→ **Exercise prompt**: Word for word, please restate the lines from the beginning of the data through the line in which "Masks with several" appears.

- Opening Delimiter -

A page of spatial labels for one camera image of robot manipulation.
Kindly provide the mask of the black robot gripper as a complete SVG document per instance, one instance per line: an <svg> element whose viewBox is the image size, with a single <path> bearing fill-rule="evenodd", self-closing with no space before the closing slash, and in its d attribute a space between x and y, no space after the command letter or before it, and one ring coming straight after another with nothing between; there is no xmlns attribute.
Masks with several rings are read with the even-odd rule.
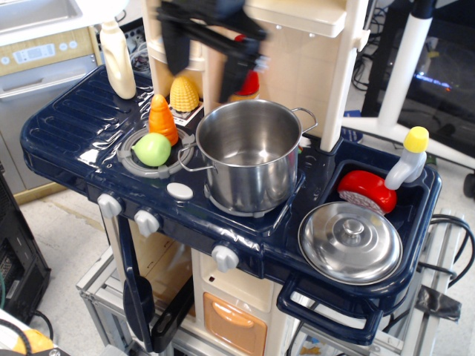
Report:
<svg viewBox="0 0 475 356"><path fill-rule="evenodd" d="M157 19L162 25L163 46L171 74L189 66L192 40L226 55L218 102L223 104L239 91L249 71L267 68L261 54L266 31L244 10L245 1L162 1ZM245 36L242 42L227 39L213 27L222 27Z"/></svg>

- Closing Delimiter -

→ **Answer for the task**:
A page of spatial labels for one camera image of robot manipulation.
Kindly provide the mask of the black robot gripper as a complete SVG document per instance, one instance per line: an <svg> element whose viewBox is the image size, with a single <path> bearing fill-rule="evenodd", self-closing with no space before the closing slash, and in its d attribute a space between x and y, no space after the command letter or before it, and one ring coming straight after another with nothing between; there is no xmlns attribute.
Masks with several rings are read with the even-odd rule.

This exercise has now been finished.